● Task brief
Wherever a line in the records below contains "clockwise", copy that line.

● Given data

════

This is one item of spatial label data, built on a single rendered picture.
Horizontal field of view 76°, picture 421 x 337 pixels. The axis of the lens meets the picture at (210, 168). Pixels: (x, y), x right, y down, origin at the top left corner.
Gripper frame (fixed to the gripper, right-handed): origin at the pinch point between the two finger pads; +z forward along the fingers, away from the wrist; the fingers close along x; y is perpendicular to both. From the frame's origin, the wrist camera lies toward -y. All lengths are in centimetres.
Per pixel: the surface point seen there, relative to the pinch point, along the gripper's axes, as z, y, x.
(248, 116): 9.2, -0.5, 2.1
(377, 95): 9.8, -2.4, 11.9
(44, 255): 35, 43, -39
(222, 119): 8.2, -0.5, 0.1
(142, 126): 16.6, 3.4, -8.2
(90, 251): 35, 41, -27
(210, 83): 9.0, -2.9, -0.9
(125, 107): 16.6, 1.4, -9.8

════

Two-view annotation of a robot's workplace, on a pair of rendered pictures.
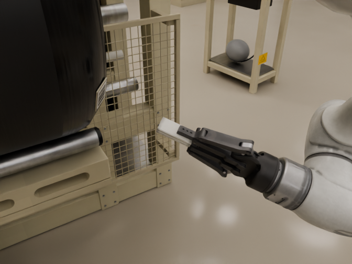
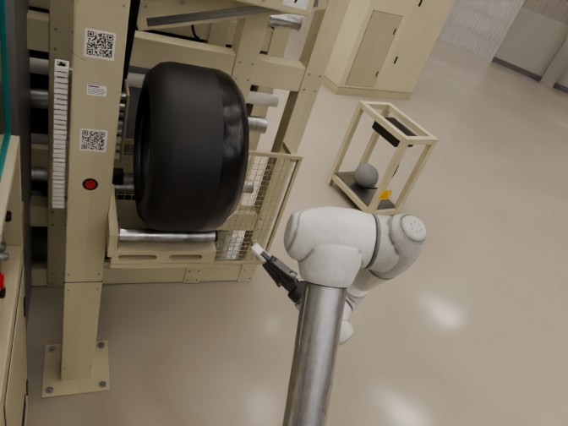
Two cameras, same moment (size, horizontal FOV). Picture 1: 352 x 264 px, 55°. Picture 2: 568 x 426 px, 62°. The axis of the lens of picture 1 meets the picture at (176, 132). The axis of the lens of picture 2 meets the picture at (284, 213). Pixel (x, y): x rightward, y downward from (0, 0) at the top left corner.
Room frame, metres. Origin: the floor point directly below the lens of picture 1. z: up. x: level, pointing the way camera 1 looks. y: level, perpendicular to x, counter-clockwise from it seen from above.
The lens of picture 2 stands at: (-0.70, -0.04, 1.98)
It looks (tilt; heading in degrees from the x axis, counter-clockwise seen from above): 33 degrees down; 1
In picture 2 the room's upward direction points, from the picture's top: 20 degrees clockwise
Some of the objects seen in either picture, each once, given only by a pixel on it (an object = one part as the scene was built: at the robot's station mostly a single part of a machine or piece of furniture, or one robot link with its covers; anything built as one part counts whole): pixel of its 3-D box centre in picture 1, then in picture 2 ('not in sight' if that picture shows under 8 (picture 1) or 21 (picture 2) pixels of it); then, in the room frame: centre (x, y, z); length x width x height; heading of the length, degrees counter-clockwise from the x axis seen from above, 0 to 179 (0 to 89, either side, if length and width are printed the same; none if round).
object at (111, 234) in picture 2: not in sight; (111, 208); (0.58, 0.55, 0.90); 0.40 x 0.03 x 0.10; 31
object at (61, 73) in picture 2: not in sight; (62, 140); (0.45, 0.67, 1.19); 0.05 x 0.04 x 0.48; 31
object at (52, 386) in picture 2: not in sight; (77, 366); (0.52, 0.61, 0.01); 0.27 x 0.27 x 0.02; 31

════

● Result for this task
Room frame, metres. Origin: the floor point directly below the lens of picture 1. z: up. x: level, pointing the way camera 1 looks. y: level, perpendicular to x, counter-clockwise from it seen from above.
It looks (tilt; heading in degrees from the x axis, counter-clockwise seen from above): 33 degrees down; 1
In picture 2 the room's upward direction points, from the picture's top: 20 degrees clockwise
Some of the objects seen in either picture, each once, given only by a pixel on it (an object = one part as the scene was built: at the robot's station mostly a single part of a machine or piece of furniture, or one robot link with its covers; anything built as one part counts whole): pixel of its 3-D box centre in picture 1, then in picture 2 ('not in sight' if that picture shows under 8 (picture 1) or 21 (picture 2) pixels of it); then, in the room frame: centre (x, y, z); length x width x height; heading of the length, degrees counter-clockwise from the x axis seen from above, 0 to 179 (0 to 89, either side, if length and width are printed the same; none if round).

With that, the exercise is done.